» WHAT TO PRODUCE: In the data below, which lines hold "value"? Copy every one.

» DATASET CONTENT:
::::::

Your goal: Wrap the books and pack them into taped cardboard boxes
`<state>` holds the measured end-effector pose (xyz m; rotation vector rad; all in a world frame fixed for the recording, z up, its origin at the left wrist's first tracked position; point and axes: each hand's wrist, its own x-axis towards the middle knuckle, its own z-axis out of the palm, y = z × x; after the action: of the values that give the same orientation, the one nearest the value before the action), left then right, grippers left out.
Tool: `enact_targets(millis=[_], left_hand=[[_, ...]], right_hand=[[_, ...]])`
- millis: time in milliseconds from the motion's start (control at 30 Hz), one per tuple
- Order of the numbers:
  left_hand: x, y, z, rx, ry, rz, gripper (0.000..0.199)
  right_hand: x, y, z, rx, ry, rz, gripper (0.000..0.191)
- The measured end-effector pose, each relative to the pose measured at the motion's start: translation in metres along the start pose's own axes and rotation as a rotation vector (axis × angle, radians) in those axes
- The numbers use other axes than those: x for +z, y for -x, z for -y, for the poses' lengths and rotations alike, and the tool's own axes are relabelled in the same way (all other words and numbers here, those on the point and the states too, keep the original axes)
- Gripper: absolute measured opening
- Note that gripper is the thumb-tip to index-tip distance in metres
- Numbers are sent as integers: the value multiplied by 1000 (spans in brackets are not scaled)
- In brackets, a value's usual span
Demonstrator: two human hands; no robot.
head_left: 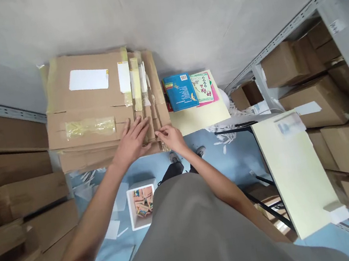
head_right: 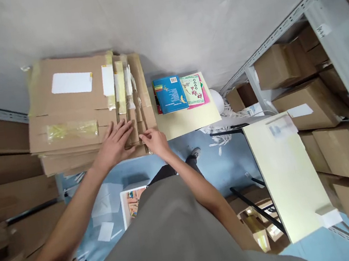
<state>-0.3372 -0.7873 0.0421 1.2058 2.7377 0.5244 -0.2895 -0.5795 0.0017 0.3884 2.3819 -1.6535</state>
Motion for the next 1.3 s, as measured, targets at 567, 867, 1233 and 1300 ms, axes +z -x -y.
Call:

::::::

» REPLY TO THE TASK:
`<state>` holds the measured end-effector pose (xyz m; rotation vector rad; all in a world frame fixed for the recording, z up, its origin at the left wrist's first tracked position; point and axes: each hand's wrist, its own x-axis towards the middle knuckle, its own z-axis out of the palm, y = z × x; after the action: of the values that give the same orientation, the one nearest the value before the action), left then right, grippers left out.
- Numbers are sent as integers: the value multiplied by 1000 (spans in brackets are not scaled)
- In brackets, a value's usual span

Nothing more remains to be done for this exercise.